**Task instructions**
Within the records below, find each line with the word "what" and copy it out.

┌──

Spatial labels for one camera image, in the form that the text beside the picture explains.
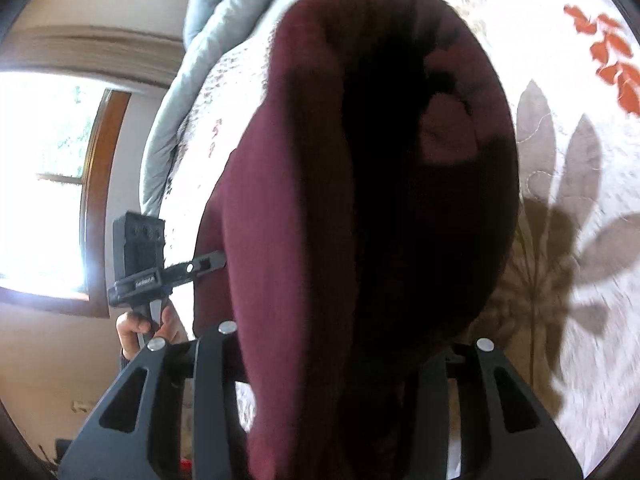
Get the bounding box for person's left hand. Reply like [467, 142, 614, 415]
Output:
[116, 303, 189, 362]

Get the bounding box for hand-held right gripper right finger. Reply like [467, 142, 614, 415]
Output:
[400, 337, 586, 480]

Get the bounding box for maroon pants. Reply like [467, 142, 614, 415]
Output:
[192, 0, 521, 480]

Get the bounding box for brown curtain pelmet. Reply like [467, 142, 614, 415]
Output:
[10, 25, 187, 97]

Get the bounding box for grey comforter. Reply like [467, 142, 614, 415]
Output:
[140, 0, 312, 222]

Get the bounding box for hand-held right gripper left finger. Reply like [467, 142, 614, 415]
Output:
[57, 320, 251, 480]

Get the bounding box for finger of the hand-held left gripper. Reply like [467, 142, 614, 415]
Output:
[167, 250, 228, 283]

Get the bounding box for floral quilted bedspread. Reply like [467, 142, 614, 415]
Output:
[162, 0, 640, 480]

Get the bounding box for wooden framed window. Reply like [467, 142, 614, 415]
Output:
[0, 72, 133, 319]

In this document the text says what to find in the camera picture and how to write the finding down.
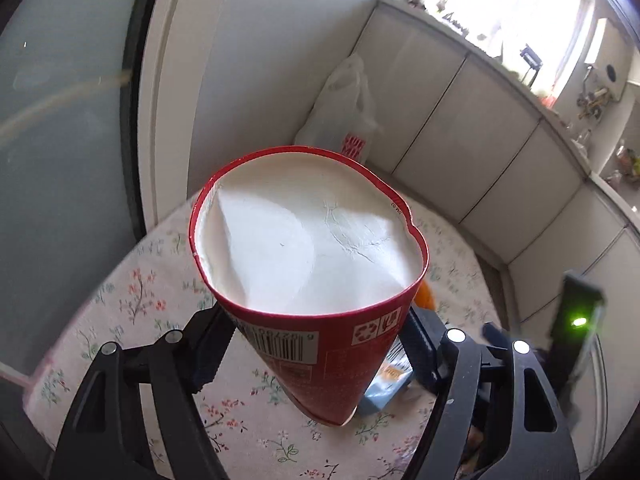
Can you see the toy figure on sill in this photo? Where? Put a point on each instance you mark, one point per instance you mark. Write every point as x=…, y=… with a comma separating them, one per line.
x=597, y=97

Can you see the large orange peel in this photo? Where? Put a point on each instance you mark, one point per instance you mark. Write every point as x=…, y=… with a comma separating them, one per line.
x=426, y=296

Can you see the small black stand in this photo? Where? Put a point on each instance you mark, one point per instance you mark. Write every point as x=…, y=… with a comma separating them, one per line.
x=531, y=62

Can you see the blue carton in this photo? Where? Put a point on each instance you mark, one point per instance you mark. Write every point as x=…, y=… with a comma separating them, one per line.
x=385, y=385

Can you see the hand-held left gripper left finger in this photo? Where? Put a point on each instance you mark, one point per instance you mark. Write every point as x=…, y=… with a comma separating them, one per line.
x=207, y=360

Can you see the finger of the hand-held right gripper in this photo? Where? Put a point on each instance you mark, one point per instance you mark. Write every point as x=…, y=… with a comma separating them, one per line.
x=495, y=335

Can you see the red paper cup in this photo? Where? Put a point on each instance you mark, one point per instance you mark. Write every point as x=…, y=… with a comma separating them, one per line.
x=300, y=240

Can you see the frosted glass door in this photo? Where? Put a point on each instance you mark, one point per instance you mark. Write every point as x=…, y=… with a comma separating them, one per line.
x=60, y=160

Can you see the white plastic bag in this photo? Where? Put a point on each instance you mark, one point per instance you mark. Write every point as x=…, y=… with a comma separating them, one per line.
x=340, y=110

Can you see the floral tablecloth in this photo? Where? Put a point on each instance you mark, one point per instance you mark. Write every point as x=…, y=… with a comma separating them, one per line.
x=150, y=285

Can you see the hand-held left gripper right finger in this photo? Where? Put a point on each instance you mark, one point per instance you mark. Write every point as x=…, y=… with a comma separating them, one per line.
x=421, y=347

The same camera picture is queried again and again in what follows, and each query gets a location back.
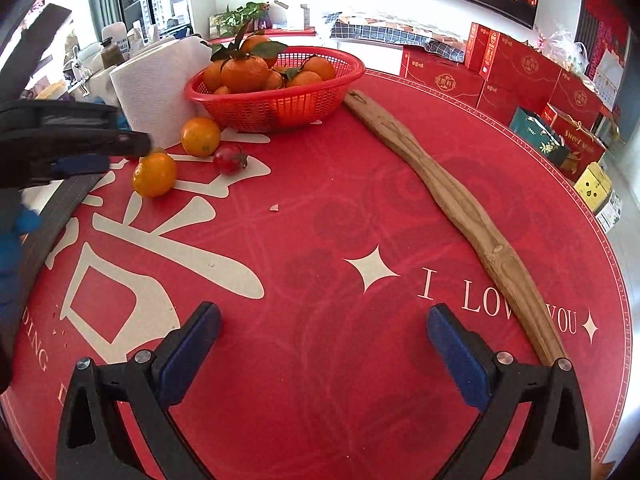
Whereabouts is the orange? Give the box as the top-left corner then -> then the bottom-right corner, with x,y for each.
180,116 -> 222,158
132,152 -> 178,198

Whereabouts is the green potted plant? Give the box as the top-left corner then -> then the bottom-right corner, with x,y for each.
210,2 -> 273,38

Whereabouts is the long wooden stick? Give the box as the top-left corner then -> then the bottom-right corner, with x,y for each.
344,89 -> 576,367

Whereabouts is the stack of red gift boxes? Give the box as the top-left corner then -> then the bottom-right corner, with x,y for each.
399,22 -> 608,168

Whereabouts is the chrome faucet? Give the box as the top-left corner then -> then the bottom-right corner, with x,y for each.
62,45 -> 93,98

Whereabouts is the red printed table mat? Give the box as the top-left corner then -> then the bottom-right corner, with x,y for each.
0,67 -> 628,480

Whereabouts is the person's left hand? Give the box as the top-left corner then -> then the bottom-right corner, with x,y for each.
0,207 -> 43,321

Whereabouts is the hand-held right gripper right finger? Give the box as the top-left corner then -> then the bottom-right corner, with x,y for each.
426,303 -> 593,480

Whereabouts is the pile of leafy tangerines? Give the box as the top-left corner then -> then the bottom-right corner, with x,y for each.
202,30 -> 337,96

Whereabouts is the red plastic basket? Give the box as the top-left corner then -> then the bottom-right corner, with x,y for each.
184,46 -> 366,134

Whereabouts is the checkered cloth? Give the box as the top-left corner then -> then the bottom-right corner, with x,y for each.
322,10 -> 468,63

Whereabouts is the green gift bag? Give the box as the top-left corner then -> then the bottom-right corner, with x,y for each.
509,106 -> 571,167

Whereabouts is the cherry tomato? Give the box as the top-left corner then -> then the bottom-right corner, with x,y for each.
213,143 -> 249,176

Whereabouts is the grey white tray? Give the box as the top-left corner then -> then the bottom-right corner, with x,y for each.
10,172 -> 107,356

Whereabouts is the clear plastic bag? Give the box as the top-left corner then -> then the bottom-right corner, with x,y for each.
537,27 -> 591,76

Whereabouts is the white paper towel roll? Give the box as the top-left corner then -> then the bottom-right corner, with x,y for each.
109,35 -> 216,147

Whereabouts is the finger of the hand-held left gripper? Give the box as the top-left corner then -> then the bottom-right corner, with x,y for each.
20,154 -> 112,187
47,129 -> 152,158

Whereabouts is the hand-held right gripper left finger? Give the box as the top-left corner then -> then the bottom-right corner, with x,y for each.
56,301 -> 223,480

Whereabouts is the yellow carton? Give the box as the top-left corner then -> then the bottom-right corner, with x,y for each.
574,161 -> 623,233

└──

**Response**
In this document the text says what to find in the camera picture and how to write the finding down.
The same camera picture is queried again and again in what follows, and each query gets a location back.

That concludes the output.